-- Collected data entries --
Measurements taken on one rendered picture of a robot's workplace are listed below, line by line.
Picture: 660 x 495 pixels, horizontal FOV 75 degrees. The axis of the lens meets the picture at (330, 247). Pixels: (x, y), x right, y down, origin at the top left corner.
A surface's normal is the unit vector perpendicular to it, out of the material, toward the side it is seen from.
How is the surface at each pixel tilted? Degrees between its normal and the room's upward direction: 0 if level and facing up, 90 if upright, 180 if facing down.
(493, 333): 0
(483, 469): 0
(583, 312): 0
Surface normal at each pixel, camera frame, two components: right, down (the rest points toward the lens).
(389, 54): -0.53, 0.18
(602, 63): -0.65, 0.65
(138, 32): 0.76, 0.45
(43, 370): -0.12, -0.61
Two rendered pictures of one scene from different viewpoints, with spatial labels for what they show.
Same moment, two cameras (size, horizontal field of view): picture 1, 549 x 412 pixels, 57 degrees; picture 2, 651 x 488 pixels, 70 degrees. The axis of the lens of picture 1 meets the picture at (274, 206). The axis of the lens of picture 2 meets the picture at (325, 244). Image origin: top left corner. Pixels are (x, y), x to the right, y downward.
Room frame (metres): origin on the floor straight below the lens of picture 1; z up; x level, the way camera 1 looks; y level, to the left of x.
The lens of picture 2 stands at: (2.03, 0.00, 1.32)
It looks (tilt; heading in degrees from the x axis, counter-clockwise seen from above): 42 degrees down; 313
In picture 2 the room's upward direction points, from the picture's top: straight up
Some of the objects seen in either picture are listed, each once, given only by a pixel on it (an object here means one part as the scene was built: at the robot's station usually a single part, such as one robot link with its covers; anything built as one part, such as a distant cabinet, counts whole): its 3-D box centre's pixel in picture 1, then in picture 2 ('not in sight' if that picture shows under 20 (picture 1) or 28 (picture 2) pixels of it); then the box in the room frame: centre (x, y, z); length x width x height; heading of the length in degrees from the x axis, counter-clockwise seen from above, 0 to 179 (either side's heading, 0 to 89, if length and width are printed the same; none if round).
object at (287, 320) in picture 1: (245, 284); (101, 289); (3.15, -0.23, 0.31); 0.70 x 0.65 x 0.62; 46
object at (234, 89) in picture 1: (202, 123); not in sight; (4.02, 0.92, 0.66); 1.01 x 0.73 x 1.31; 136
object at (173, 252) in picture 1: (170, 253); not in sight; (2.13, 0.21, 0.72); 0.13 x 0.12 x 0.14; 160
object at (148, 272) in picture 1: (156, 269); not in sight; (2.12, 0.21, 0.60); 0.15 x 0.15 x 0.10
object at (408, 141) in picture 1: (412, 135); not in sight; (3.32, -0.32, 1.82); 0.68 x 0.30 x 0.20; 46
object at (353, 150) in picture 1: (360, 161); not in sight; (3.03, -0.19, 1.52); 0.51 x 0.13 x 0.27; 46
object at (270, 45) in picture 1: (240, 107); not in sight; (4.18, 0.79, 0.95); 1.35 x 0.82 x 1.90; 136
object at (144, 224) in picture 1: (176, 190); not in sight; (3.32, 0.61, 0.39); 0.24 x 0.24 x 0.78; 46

-- ACTION ITEM --
Only lines holding the word "upward" are wanted, so copy each of them from the records above.

-- SOLUTION TO THIS EXERCISE --
How is the surface at each pixel tilted? Degrees between its normal and the room's upward direction: 0 if level and facing up, 90 if upright, 180 if facing down.
In picture 2 the room's upward direction points, from the picture's top: straight up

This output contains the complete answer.